With a deadpan expression, the bartender shoots back, “When you were sleepin’.”
“Grandma” throws back her head and laughs.
Kay Luna can be contacted at (563) 383-2323 or kluna@qctimes.com.
Celebrate ‘Grandma’
You can wish lifelong Davenport resident Louise Baker a happy 99th birthday at a party for her that will be hosted by her grandchildren.
The party will be 2 to 7 p.m. Saturday, May 17, at Mary’s on 2nd, 832 W. 2nd St., in downtown Davenport, where regulars know her simply as “Grandma.”
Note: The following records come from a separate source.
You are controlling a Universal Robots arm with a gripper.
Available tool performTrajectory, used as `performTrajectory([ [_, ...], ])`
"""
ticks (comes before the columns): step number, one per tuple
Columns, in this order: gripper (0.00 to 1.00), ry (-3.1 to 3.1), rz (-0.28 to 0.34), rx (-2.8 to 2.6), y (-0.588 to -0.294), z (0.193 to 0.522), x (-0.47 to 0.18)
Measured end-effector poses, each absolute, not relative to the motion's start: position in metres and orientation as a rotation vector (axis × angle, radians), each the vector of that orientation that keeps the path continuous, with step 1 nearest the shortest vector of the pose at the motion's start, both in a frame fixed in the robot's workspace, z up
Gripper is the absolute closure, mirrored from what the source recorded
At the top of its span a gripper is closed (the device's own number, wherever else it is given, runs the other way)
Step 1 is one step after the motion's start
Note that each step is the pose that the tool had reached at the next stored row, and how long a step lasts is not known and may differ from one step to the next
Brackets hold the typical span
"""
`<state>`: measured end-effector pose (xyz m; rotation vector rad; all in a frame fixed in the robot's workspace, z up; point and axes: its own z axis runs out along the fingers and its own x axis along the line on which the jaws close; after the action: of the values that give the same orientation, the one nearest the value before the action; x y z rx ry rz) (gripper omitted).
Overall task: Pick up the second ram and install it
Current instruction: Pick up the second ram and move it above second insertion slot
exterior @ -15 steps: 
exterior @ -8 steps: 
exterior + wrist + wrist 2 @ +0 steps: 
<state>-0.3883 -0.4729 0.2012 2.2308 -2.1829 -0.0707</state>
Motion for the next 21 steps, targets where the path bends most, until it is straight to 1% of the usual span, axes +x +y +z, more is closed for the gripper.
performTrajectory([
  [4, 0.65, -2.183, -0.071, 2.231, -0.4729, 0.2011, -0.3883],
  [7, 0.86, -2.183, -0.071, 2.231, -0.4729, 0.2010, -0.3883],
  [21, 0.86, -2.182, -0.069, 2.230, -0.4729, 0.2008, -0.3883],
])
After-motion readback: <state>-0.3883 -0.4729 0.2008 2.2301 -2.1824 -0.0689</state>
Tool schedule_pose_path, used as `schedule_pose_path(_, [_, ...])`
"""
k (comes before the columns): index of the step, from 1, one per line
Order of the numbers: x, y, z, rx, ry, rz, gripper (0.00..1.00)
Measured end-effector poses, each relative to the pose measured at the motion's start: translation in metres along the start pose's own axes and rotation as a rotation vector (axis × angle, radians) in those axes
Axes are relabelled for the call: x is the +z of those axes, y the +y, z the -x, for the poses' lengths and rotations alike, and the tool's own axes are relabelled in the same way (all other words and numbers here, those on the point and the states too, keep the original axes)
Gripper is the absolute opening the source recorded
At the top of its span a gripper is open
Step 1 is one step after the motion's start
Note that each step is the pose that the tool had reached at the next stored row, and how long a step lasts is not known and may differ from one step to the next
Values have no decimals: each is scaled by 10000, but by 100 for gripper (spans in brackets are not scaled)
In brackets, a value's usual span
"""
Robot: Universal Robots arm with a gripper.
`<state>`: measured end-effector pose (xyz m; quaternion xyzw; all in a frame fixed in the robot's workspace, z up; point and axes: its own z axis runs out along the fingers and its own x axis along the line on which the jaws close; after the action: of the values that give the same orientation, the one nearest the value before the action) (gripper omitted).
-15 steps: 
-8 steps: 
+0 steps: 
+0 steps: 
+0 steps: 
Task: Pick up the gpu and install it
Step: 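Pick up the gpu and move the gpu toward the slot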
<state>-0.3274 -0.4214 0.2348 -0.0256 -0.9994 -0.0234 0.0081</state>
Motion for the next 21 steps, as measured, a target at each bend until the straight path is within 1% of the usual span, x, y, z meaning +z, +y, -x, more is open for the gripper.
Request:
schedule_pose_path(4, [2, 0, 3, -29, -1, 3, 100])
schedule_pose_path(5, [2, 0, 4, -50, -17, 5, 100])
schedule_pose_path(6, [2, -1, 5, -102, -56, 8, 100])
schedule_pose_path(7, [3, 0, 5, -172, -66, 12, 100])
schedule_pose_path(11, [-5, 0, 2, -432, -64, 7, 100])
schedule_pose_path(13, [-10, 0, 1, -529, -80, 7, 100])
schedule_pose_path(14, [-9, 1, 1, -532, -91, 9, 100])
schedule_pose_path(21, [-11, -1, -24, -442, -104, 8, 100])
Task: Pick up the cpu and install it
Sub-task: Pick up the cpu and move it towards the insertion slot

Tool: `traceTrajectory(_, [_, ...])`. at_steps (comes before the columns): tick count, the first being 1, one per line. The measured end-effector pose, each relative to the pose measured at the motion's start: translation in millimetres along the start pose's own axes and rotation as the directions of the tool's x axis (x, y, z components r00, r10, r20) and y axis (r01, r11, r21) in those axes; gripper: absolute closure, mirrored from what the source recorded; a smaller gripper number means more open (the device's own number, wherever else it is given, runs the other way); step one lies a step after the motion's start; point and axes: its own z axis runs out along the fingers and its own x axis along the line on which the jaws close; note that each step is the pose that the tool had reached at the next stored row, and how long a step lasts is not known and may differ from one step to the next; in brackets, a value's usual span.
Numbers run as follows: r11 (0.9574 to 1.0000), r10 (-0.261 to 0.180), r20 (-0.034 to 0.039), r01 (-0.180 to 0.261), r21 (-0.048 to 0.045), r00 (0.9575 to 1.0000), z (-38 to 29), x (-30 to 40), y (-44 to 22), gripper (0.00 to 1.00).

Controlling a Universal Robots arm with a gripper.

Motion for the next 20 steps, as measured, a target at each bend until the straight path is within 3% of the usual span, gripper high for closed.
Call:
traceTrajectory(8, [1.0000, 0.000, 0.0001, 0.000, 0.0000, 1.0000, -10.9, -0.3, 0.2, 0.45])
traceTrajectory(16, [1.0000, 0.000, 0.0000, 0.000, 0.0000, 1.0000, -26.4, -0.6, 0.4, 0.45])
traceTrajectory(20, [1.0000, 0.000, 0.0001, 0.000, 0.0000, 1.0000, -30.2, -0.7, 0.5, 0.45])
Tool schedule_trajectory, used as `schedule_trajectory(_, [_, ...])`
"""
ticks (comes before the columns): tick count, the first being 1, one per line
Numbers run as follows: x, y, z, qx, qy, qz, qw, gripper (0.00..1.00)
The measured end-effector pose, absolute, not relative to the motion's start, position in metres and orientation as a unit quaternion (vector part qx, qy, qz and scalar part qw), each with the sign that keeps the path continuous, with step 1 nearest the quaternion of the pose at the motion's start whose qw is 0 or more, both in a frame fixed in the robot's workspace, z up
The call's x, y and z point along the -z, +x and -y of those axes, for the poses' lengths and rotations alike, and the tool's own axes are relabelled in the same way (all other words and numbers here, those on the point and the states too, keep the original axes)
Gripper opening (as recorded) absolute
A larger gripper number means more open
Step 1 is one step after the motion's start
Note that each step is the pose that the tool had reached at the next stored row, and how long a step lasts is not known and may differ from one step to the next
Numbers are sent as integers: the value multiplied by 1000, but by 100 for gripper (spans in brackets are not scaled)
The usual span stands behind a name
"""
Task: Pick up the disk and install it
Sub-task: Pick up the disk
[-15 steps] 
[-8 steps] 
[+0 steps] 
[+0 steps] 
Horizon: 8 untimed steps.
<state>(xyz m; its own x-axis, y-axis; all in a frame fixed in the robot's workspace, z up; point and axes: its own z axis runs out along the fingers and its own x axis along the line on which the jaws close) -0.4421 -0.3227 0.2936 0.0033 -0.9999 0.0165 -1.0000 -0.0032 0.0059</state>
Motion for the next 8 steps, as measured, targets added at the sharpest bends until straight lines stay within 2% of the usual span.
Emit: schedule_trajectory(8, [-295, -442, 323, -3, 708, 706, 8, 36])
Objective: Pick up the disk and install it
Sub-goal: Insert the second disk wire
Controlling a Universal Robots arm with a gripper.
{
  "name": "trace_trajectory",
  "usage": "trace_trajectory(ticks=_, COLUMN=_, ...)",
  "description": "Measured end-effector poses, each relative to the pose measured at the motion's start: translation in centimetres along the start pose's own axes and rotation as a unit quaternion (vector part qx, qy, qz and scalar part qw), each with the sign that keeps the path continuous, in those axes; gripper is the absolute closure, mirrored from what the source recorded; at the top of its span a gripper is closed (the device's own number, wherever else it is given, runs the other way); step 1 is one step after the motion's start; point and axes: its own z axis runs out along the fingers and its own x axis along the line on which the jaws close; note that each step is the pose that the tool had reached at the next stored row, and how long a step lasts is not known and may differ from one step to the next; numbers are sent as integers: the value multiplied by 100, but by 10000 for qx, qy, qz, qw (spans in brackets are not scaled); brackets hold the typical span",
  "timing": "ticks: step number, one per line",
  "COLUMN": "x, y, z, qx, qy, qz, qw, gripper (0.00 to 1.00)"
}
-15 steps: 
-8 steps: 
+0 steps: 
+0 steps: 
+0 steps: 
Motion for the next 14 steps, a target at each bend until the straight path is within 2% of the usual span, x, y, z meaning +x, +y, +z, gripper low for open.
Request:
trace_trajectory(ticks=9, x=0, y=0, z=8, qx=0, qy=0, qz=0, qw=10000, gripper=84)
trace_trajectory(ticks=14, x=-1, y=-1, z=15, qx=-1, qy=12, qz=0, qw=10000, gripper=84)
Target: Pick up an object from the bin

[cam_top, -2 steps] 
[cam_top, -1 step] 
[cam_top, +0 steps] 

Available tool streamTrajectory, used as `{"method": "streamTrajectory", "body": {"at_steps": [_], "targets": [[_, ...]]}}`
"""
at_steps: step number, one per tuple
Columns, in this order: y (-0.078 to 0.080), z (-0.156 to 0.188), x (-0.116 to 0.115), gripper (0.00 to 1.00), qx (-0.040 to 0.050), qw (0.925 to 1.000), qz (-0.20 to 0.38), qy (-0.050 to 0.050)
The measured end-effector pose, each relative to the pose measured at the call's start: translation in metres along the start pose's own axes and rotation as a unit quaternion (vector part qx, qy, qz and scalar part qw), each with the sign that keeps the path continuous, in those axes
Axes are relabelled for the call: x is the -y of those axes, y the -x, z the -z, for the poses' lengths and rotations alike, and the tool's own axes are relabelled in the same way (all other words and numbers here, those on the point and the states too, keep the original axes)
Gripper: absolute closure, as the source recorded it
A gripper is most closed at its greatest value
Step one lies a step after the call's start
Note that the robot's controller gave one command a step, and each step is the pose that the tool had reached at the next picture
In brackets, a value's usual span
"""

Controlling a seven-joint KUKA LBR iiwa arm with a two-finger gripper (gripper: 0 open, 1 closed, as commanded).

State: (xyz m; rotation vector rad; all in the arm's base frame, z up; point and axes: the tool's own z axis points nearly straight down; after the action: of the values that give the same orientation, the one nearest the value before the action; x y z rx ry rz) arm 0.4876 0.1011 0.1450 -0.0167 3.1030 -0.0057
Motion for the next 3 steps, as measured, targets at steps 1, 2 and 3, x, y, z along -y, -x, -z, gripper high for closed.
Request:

Baker is the mother of three children, including sons Robert Baker of Davenport and the late Bill Baker, and one daughter, the late Ora Elizabeth Baker Stansberry. She has five grandchildren, five great-grandchildren and two great-great grandchildren.
History of Mother’s Day
“Mother’s Day is in honor of the best mother who ever lived — the mother of your heart.”
— Anna Jarvis
Mother’s Day in the United States was founded 100 years ago by Anna Jarvis (1864-1948) to celebrate and show appreciation for her mother, Ann Maria Reeves Jarvis (1832-1905), whom she believed to be an exceptional teacher, lecturer, community activist and mother.
As part of her work, the elder Jarvis organized Mother Work Day clubs to fight poor health and sanitary conditions, which killed many children in the 19th century.
Two years after her death at the age of 72, her daughter began a campaign to make Mother’s Day an official American holiday. In 1908, she asked a minister at her church in West Virginia to give a sermon in her mother’s memory, and many consider that the first unofficial Mother’s Day.
However, it wasn’t until 1914 that Congress passed a joint resolution, later signed by President Woodrow Wilson, establishing Mother’s Day as an official holiday.
According to the Library of Congress, the official flower of Mother’s Day is the white carnation, which was the elder Jarvis’ favorite flower. Carnations were distributed at the first commemoration honoring her a century ago.
Now, pink carnations customarily represent mothers who are living, while white carnations stand for those who have died.
By the numbers
--82.8 million: Estimated number of mothers in the United States in 2004.
--55: Percentage of 15- to 44-year-olds who are mothers.
--81: Percentage of women 40 to 44 years old who are mothers. In 1976, 90 percent of women in that age group were mothers.